Believing the World has your Back
Currently residing in the culturally diverse suburb of Granville, Anjali Roberts is a social agent of change. Hailing from Hyderabad in Andra Pradhesh, India, Anjali ventured beyond the corporate world after her position was made redundant during the financial crisis of 2008. What followed was a journey of redemption through the arts community. Her realisation that one’s worth is defined by what we are willing to sacrifice for others is both powerful and inspiring.
Fatime Kandil from Sir Joseph Banks High interviews Anjali Roberts
What is your name?
My name is Anjali Roberts.
Where were you born?
I was born in Hyderabad in South India, in 1984.
Describe the place you speent your childhood?
I grew up in a small, steel-making town in India and I think everyone who lived there had something to do with the steelworks; so I knew all the neighbours. We grew up in these flats (apartments) in a place – I think it was called ‘Riverside’. I knew, in our block of flats, we had a lady above us who was a bit strange and she’d always be peeping out of her house to look at us. And in the bottom place we had this family – they were a Muslim family – and I remember that every time they used to celebrate Eid we used to go over for food and the lady would feed us all the time and put henna or mehendi for us.
Can you describe a sensory memory (favourite meal, a smell or anything)?
I really loved the khichuri that she used to make. When she used to put henna on herself, she used to put henna on us, but she used to put a blob of henna on us – its was just a blob. But we were still pretty happy with it. And then after that while we finished sitting with that [to dry], she would make this khichuri, which as a rice and lentil yellow dish, that was like a porridge almost. And it was really tasty.
Where do you live now?
I live in Granville.
Does it feel like home?
It does. It feels like home… well it did feel like home. But now that I’m not really sure about my job continuing, sometimes I think, ‘how will this home survive without a job?’ And I think it can – you just have to know it deep inside you and realise that.
What dreams do you have for your future? What dreams did you have for you future when you were young?
When I was young I wanted to be a doctor.
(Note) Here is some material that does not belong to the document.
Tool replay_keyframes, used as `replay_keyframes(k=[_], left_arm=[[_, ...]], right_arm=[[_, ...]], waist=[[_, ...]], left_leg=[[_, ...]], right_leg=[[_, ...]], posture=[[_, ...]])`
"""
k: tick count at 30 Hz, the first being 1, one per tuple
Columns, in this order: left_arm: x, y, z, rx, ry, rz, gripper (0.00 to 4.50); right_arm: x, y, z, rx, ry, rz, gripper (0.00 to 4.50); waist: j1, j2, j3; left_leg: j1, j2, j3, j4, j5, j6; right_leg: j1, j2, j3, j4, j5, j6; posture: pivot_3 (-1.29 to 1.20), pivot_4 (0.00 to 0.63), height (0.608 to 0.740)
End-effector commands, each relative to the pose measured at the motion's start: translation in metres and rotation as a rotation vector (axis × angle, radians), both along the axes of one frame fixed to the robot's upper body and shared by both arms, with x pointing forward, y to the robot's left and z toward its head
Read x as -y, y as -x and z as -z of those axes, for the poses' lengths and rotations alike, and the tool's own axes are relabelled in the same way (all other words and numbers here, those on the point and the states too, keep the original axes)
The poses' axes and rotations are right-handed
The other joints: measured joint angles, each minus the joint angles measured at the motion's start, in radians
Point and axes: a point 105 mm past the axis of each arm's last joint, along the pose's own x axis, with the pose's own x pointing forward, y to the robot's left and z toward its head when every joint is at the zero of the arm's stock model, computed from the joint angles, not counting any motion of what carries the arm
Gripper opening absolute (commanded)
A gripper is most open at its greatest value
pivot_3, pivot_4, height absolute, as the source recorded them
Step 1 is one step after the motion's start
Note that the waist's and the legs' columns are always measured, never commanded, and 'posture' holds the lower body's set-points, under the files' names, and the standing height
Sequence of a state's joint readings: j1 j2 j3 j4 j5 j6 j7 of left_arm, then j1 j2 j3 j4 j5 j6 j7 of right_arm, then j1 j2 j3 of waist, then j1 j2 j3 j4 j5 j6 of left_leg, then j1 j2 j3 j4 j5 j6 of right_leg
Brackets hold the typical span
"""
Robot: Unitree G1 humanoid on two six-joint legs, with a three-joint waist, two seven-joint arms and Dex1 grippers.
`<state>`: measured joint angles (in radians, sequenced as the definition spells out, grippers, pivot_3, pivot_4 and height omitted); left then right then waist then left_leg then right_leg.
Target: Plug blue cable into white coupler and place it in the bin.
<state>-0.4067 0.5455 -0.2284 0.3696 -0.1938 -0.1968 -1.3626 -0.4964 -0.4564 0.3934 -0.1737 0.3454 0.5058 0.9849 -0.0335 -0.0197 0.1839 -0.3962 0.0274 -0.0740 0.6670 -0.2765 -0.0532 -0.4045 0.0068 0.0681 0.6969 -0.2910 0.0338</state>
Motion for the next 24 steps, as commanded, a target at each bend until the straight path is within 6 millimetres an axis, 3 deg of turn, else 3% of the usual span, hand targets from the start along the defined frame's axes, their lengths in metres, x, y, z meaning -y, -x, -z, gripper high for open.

But now I think there are other people who play a bigger role in shaping our lives, somehow. Like teachers and [role models], and people who we work with, people in our community, our neighbours – yeah, role models; people we look up to. And now I just want to be the best person that I can be, and I work with people. And I just want to feel worthy to work with the people that I work with, and see a brighter life with more colours. That’s just my dream.
What does strength mean to you?
I think, ultimately, it means knowing that the world has got your back, and believing that.
What is the most difficult thing you’ve had to overcome?
I think the hardest thing was in 2009. I was working for a corporate engineering firm during the financial crisis and I was made redundant. And I really thought that meant that I was incapable. And I think that was a really hard thing for me to overcome; to realise that it doesn’t mean that I’m incompetent. But getting through that and understanding that has been the hardest thing.
How did you turn that into a personal strength for yourself?
I think I don’t think about the security of money as something you take for granted. I’m trying, now, to make sure the other parts of my life are secure – my character [and] my skills are just as strong as the money coming into my life.
What does freedom mean to you?
I was thinking about this this morning, and to me it means to be able to choose to sacrifice for something.